We now hear stories of people comparing boats from opposite ends of the quality spectrum, looking at nothing except how big a boat they can get for their money and remaining oblivious to even the most elementary differences in design and construction.
One dealer recently recounted how a potential buyer had walked onto his stand at a boat show and demanded the answers to just two questions: how long was the boat, and how much did it cost?
When a quick calculation showed that he could buy something that was cheaper for its size, he lost interest and walked off.
It’s a trend with worrying implications, and one that can make life harder for builders whose boats don’t come top in the ‘how-cheap-can-they-make-them?’ league compiled by some of today’s boat show visitors.
The relatively low volume, semi-bespoke end of the market has been affected most, but even yards such as Hanse – whose boats are among the least expensive for their length – have sometimes lost sales because the formula has worked against them.
Hanses don’t offer as much space for the money as some other boats for one simple reason: they’re designed to sail.
It’s a distinction that sometimes seems to elude people, including our ‘just-two-questions’ friend at the boat show.
I never cease to be amazed by some of the boats that end up on the same list, and I find it hard to understand how the Hanses are sometimes lumped together with boats of a fundamentally different nature simply because they’re in the same price bracket.
Of course, prospective purchasers might be wondering whether to please those members of the family for whom in-harbour comfort is a priority, or to satisfy their own desire for sailing qualities.
Nonetheless, it’s important to differentiate between boats with beamy, high-volume hulls, shallow draught and modest rigs and the finer-lined, deeperdraught and more generously-canvassed offerings like the Hanses.

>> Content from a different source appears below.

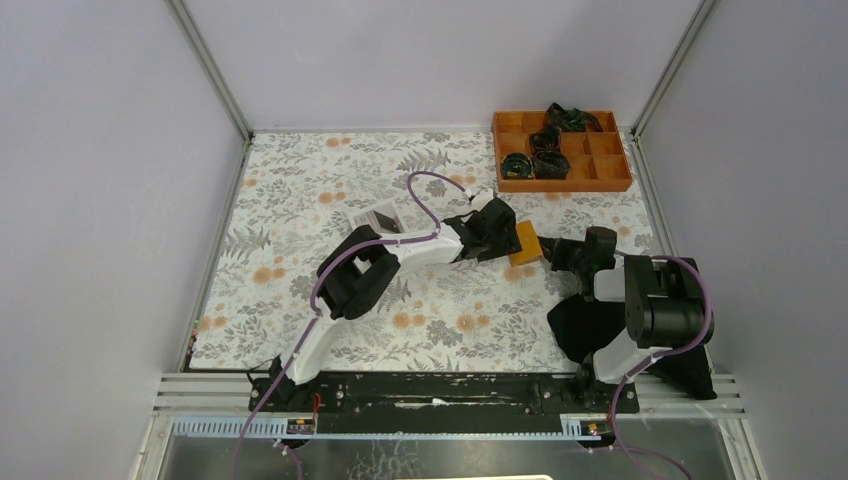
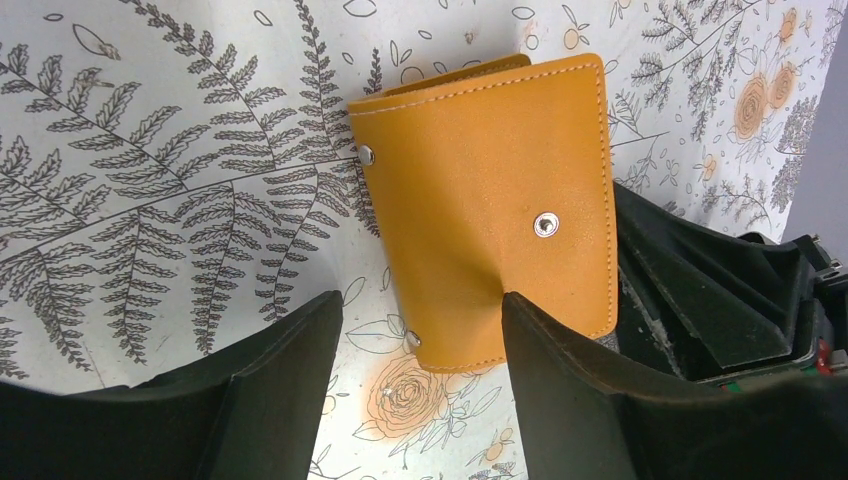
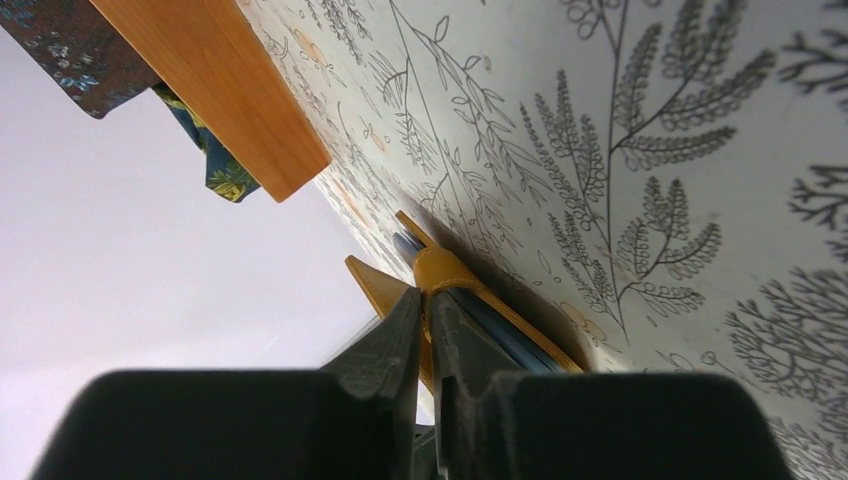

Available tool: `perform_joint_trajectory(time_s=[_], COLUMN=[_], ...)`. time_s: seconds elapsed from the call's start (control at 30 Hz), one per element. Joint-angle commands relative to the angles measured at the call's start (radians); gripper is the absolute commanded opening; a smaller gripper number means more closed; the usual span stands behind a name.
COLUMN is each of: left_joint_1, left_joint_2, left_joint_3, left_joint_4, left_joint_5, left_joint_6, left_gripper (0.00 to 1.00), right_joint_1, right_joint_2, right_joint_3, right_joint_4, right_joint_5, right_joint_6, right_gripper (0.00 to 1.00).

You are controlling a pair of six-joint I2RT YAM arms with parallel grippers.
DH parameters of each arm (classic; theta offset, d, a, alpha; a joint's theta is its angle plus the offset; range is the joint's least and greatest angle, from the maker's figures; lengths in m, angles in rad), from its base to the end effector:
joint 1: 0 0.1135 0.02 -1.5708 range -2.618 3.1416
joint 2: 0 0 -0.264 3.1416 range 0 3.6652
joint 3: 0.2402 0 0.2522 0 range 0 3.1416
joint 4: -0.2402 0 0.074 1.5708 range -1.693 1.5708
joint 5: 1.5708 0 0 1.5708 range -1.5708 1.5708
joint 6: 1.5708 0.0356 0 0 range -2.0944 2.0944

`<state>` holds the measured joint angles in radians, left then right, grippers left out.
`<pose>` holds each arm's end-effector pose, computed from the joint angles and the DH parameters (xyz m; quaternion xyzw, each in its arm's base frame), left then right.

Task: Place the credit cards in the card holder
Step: Close the card holder at the center of the board.

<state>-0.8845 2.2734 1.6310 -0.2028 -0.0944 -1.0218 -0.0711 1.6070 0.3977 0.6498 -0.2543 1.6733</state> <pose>0.3165 -0.3810 0.1344 -0.0808 0.9305 -0.2635 0.2413 0.2642 -0.0098 0.1119 0.6250 0.6051 0.4222 0.2547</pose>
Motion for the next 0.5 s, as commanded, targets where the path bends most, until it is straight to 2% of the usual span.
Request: perform_joint_trajectory(time_s=[0.0,0.2,0.47], left_joint_1=[0.0,0.001,-0.001], left_joint_2=[0.173,0.193,0.222], left_joint_3=[-0.12,-0.103,-0.097], left_joint_4=[-0.383,-0.397,-0.414], left_joint_5=[0.011,0.009,0.011], left_joint_6=[0.051,0.055,0.062], left_gripper=[0.7,0.7,0.7], right_joint_1=[-0.002,-0.002,0.007], right_joint_2=[0.027,0.04,0.023], right_joint_3=[0.031,0.035,0.028], right_joint_4=[0.073,0.106,0.084], right_joint_5=[-0.012,-0.015,-0.008], right_joint_6=[0.063,0.131,0.237], right_gripper=[0.12,0.0,0.0])
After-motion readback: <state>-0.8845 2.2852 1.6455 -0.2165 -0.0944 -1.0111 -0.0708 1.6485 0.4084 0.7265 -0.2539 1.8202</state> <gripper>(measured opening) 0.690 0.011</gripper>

Contributing to the confusion, I suspect, is the fact that the Hanses are fast without looking racy.
Hanses occupy the middle ground: they’re performance cruisers, neither floating country cottages nor the sort of boats that are widely raced.
They’re aimed at people whose principal interest is cruising, but who like to cruise quickly in a boat that’s enjoyable and responsive to sail.
Looking for clues
Since the Hanse 371 doesn’t have the marine equivalent of the GT badge, gofaster stripes, alloy wheels and rear spoiler to draw attention to her performance potential, what clues are there for those wandering around the boat show and faced by dozens of thirty-somethingfooters with plastic hulls and fin keels?

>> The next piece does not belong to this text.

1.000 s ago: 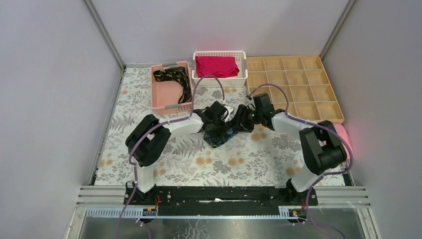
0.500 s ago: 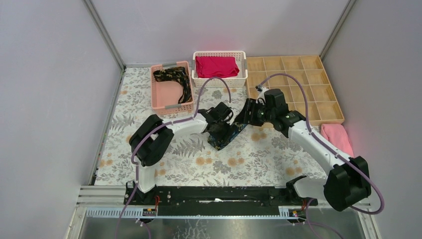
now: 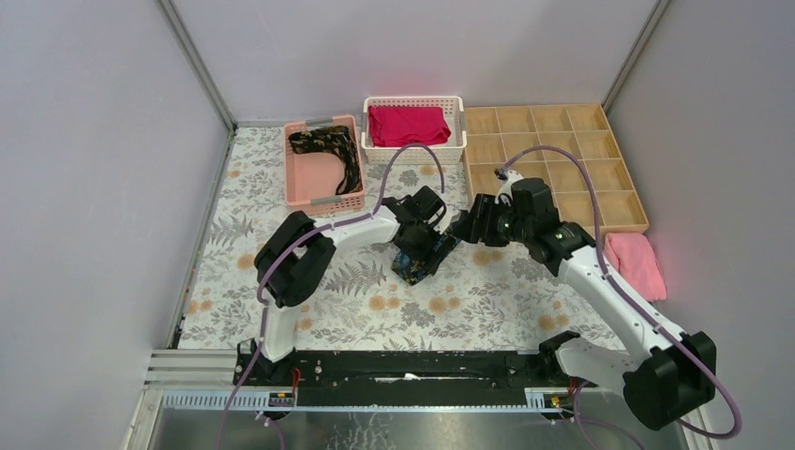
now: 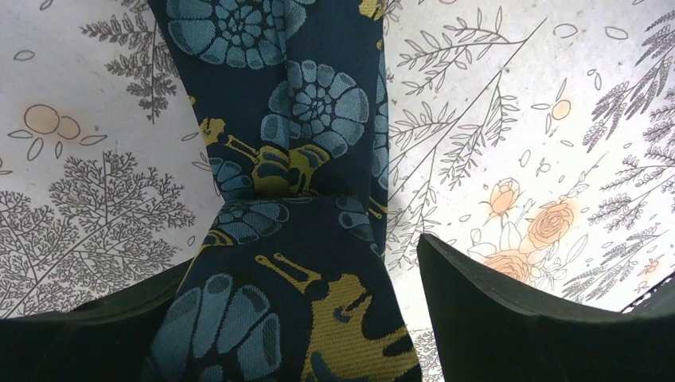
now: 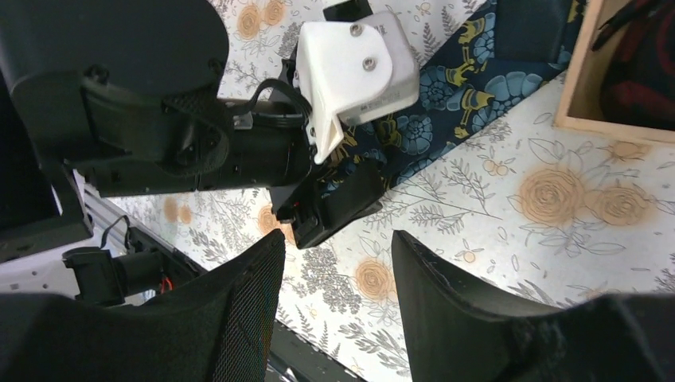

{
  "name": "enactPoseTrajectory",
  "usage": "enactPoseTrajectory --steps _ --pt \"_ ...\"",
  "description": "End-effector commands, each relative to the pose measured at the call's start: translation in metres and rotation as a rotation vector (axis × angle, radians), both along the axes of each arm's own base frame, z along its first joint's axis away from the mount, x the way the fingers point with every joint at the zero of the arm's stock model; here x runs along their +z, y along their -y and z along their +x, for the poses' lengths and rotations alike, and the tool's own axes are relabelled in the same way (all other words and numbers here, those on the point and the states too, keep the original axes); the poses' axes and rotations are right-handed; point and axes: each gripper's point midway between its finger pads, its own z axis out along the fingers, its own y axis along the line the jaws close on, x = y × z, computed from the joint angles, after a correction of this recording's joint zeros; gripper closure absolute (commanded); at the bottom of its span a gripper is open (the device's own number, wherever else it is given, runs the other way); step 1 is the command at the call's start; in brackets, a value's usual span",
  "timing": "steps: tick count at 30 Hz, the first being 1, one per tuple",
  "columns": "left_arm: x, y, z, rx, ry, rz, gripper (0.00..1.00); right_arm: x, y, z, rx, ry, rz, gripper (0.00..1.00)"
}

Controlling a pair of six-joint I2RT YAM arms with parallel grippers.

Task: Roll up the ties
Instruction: Roll the tie at the center of the board.

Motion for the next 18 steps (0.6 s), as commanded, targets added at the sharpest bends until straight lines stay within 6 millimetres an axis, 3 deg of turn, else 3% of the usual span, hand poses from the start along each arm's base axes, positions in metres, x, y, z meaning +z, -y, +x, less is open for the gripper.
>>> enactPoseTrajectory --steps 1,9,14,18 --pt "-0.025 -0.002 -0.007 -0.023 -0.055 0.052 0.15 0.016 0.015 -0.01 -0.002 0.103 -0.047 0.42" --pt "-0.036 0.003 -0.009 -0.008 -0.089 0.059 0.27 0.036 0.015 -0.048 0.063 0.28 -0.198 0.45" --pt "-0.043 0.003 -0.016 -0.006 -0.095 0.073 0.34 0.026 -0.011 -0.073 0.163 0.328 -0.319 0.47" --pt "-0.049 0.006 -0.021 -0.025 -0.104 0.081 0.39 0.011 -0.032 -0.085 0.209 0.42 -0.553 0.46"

The pedigree of the yard and the designer is normally a good starting point.
Hanse was formed by Michael Schmidt, a successful racing sailor who led the German Admiral’s Cup team to victory in 1985.
If you like boats that sail, you’ve a better chance of finding them if the owner of the yard is similarly inclined.
Schmidt formed the company in Greifswald, in what had been East Germany, and acquired the moulds of discontinued Scandinavian designs.
First came the Hanse 291 – formerly the Aphrodite 29, built in Sweden by Rex Marin. Then the Finngulf 33 became the Hanse 331, while the Bianca 42 had her stem chopped down and was introduced as the Hanse 400.
Article continues below…
Video footage of Hanse's new 575 shot during Yachting World's boat test of the premiere model. The Hanse 575 test…
When I went aboard the new Hanse 575 at the Southampton Boat Show, there was a couple in their mid-40s…
Are you in the market for a new, economical family cruiser of 40-45ft? Then you’re in luck, the Hanse 415…
The Hanse 315 is an example of a large firm concentrating the best of its products into a more compact,…
Imagine putting a cruising couple from the late 1990s into a time capsule and fast-forwarding them to the present. Then…
All three boats sailed beautifully and, thanks to cheap moulds and government grants following the reunification of Germany, they were sold for almost unbelievably low prices.
Despite this successful recycling of old moulds, Schmidt realised that the boats lacked the internal volume needed for wide appeal in the long term: he needed to develop a range that offered more accommodation while retaining the sailing performance for which the marque had become known.
He re-jigged the 291 and kept her going as an economical starter boat, but commissioned a series of new designs from Judel and Vrolijk – Germany’s best-known design team, with an enviable record in everything from Admiral’s Cuppers to Whitbread 60s and International America’s Cup Class boats.
With men like that behind them, there was never any doubt that the new Hanses were going to sail.
Even if you knew nothing about the Hanses’ background, you could still a distinguish them from their podgier competitors.
Look at the Hanse 371’s healthy draught, relatively fine entry and narrow waterline, modest freeboard and generous rig.
A little number-crunching reveals a displacement/length ratio of 174 and a sail area/displacement ratio of just under 21.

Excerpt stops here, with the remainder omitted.